### Task
Reproduce all of the material, keeping each line intact.

### Task input
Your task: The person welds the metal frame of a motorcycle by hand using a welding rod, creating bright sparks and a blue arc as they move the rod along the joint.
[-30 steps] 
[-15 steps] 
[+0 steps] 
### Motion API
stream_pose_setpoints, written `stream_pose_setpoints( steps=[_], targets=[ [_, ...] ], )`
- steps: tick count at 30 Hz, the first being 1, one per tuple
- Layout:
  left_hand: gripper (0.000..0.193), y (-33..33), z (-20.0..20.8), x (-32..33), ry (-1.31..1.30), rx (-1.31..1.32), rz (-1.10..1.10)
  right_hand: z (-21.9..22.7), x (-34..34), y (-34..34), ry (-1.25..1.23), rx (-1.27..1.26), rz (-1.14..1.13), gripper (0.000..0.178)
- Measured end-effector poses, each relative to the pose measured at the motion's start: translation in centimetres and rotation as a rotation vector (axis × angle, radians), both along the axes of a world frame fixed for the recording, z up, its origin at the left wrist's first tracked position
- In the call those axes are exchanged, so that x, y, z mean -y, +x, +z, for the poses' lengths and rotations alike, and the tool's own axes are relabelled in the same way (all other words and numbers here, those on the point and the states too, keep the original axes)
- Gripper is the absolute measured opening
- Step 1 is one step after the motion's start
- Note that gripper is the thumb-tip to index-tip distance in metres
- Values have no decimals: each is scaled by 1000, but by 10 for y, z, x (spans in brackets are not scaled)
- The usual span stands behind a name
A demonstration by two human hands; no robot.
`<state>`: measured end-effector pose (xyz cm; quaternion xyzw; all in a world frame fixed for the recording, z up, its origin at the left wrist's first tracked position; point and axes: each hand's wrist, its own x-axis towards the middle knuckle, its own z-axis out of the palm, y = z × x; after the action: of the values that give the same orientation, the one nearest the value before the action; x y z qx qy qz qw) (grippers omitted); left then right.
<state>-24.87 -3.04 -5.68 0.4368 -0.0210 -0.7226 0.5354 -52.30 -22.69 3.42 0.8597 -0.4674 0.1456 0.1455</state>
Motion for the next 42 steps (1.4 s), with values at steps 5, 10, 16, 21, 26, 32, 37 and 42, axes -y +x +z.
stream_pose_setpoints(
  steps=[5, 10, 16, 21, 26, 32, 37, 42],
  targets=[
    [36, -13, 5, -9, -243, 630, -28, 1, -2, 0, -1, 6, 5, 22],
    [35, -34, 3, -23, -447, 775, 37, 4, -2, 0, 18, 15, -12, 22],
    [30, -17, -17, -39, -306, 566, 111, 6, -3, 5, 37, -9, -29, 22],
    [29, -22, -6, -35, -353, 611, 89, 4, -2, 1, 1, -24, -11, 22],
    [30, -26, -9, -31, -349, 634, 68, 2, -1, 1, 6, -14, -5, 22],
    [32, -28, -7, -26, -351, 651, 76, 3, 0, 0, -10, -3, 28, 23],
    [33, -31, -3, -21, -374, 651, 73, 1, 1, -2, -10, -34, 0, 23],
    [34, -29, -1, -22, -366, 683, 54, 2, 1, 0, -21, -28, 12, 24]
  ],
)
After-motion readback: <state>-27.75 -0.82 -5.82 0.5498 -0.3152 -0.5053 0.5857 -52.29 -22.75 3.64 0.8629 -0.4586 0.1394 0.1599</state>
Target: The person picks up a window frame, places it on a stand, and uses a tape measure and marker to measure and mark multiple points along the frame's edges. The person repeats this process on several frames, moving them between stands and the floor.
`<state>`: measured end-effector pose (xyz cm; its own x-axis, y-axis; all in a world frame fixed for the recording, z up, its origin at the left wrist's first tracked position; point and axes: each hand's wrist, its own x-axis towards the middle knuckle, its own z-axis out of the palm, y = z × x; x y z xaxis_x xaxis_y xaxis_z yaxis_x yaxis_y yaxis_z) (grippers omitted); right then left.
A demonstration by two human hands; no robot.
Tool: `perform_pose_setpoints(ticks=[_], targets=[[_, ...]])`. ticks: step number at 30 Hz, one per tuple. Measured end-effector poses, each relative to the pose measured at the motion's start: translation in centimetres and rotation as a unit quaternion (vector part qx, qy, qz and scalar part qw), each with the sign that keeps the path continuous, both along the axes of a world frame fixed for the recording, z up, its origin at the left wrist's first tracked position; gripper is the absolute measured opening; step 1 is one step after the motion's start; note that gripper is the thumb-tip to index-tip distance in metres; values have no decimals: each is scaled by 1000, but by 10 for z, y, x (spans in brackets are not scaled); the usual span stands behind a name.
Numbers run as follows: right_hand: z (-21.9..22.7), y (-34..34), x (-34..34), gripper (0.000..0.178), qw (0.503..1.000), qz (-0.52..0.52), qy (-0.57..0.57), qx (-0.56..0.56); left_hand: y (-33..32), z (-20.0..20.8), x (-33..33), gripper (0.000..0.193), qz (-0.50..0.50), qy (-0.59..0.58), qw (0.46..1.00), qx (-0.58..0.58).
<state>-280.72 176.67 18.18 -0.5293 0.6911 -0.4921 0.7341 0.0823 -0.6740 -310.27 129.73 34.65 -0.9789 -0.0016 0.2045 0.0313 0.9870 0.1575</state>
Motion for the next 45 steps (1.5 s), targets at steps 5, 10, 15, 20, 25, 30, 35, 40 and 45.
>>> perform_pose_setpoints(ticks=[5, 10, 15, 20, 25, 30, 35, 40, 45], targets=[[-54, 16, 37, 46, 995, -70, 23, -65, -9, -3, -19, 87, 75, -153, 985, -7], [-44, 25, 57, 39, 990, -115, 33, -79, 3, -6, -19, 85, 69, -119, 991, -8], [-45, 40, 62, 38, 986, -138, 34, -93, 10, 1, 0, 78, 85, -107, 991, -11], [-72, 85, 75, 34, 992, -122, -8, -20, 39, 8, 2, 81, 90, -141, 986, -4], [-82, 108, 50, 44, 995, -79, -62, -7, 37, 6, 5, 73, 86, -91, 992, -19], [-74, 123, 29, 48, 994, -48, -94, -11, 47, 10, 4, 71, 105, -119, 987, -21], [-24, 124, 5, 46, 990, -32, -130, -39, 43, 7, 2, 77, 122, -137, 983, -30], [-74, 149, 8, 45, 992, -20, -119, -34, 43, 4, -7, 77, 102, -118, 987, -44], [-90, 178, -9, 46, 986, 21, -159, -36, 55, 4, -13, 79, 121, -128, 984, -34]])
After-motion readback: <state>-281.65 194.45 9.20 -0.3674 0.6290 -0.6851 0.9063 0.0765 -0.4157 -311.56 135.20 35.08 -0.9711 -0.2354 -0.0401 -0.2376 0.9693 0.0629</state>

### Solution for this problem
Your task: The person welds the metal frame of a motorcycle by hand using a welding rod, creating bright sparks and a blue arc as they move the rod along the joint.
[-30 steps] 
[-15 steps] 
[+0 steps] 
### Motion API
stream_pose_setpoints, written `stream_pose_setpoints( steps=[_], targets=[ [_, ...] ], )`
- steps: tick count at 30 Hz, the first being 1, one per tuple
- Layout:
  left_hand: gripper (0.000..0.193), y (-33..33), z (-20.0..20.8), x (-32..33), ry (-1.31..1.30), rx (-1.31..1.32), rz (-1.10..1.10)
  right_hand: z (-21.9..22.7), x (-34..34), y (-34..34), ry (-1.25..1.23), rx (-1.27..1.26), rz (-1.14..1.13), gripper (0.000..0.178)
- Measured end-effector poses, each relative to the pose measured at the motion's start: translation in centimetres and rotation as a rotation vector (axis × angle, radians), both along the axes of a world frame fixed for the recording, z up, its origin at the left wrist's first tracked position
- In the call those axes are exchanged, so that x, y, z mean -y, +x, +z, for the poses' lengths and rotations alike, and the tool's own axes are relabelled in the same way (all other words and numbers here, those on the point and the states too, keep the original axes)
- Gripper is the absolute measured opening
- Step 1 is one step after the motion's start
- Note that gripper is the thumb-tip to index-tip distance in metres
- Values have no decimals: each is scaled by 1000, but by 10 for y, z, x (spans in brackets are not scaled)
- The usual span stands behind a name
A demonstration by two human hands; no robot.
`<state>`: measured end-effector pose (xyz cm; quaternion xyzw; all in a world frame fixed for the recording, z up, its origin at the left wrist's first tracked position; point and axes: each hand's wrist, its own x-axis towards the middle knuckle, its own z-axis out of the palm, y = z × x; after the action: of the values that give the same orientation, the one nearest the value before the action; x y z qx qy qz qw) (grippers omitted); left then right.
<state>-24.87 -3.04 -5.68 0.4368 -0.0210 -0.7226 0.5354 -52.30 -22.69 3.42 0.8597 -0.4674 0.1456 0.1455</state>
Motion for the next 42 steps (1.4 s), with values at steps 5, 10, 16, 21, 26, 32, 37 and 42, axes -y +x +z.
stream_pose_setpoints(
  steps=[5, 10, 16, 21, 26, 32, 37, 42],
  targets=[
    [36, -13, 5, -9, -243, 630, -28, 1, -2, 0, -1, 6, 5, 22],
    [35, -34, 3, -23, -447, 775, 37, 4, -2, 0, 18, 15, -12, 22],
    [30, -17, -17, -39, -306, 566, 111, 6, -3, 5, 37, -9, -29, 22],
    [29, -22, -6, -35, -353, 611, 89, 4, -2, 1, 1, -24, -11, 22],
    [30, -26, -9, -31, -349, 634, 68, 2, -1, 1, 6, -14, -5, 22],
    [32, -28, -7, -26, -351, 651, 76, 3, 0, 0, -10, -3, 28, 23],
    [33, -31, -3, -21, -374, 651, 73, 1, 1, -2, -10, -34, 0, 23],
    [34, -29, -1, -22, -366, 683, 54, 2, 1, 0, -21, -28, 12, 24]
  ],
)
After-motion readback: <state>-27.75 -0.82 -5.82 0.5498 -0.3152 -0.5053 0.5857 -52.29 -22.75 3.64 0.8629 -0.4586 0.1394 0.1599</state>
Target: The person picks up a window frame, places it on a stand, and uses a tape measure and marker to measure and mark multiple points along the frame's edges. The person repeats this process on several frames, moving them between stands and the floor.
`<state>`: measured end-effector pose (xyz cm; its own x-axis, y-axis; all in a world frame fixed for the recording, z up, its origin at the left wrist's first tracked position; point and axes: each hand's wrist, its own x-axis towards the middle knuckle, its own z-axis out of the palm, y = z × x; x y z xaxis_x xaxis_y xaxis_z yaxis_x yaxis_y yaxis_z) (grippers omitted); right then left.
A demonstration by two human hands; no robot.
Tool: `perform_pose_setpoints(ticks=[_], targets=[[_, ...]])`. ticks: step number at 30 Hz, one per tuple. Measured end-effector poses, each relative to the pose measured at the motion's start: translation in centimetres and rotation as a unit quaternion (vector part qx, qy, qz and scalar part qw), each with the sign that keeps the path continuous, both along the axes of a world frame fixed for the recording, z up, its origin at the left wrist's first tracked position; gripper is the absolute measured opening; step 1 is one step after the motion's start; note that gripper is the thumb-tip to index-tip distance in metres; values have no decimals: each is scaled by 1000, but by 10 for z, y, x (spans in brackets are not scaled); the usual span stands behind a name.
Numbers run as follows: right_hand: z (-21.9..22.7), y (-34..34), x (-34..34), gripper (0.000..0.178), qw (0.503..1.000), qz (-0.52..0.52), qy (-0.57..0.57), qx (-0.56..0.56); left_hand: y (-33..32), z (-20.0..20.8), x (-33..33), gripper (0.000..0.193), qz (-0.50..0.50), qy (-0.59..0.58), qw (0.46..1.00), qx (-0.58..0.58).
<state>-280.72 176.67 18.18 -0.5293 0.6911 -0.4921 0.7341 0.0823 -0.6740 -310.27 129.73 34.65 -0.9789 -0.0016 0.2045 0.0313 0.9870 0.1575</state>
Motion for the next 45 steps (1.5 s), targets at steps 5, 10, 15, 20, 25, 30, 35, 40 and 45.
>>> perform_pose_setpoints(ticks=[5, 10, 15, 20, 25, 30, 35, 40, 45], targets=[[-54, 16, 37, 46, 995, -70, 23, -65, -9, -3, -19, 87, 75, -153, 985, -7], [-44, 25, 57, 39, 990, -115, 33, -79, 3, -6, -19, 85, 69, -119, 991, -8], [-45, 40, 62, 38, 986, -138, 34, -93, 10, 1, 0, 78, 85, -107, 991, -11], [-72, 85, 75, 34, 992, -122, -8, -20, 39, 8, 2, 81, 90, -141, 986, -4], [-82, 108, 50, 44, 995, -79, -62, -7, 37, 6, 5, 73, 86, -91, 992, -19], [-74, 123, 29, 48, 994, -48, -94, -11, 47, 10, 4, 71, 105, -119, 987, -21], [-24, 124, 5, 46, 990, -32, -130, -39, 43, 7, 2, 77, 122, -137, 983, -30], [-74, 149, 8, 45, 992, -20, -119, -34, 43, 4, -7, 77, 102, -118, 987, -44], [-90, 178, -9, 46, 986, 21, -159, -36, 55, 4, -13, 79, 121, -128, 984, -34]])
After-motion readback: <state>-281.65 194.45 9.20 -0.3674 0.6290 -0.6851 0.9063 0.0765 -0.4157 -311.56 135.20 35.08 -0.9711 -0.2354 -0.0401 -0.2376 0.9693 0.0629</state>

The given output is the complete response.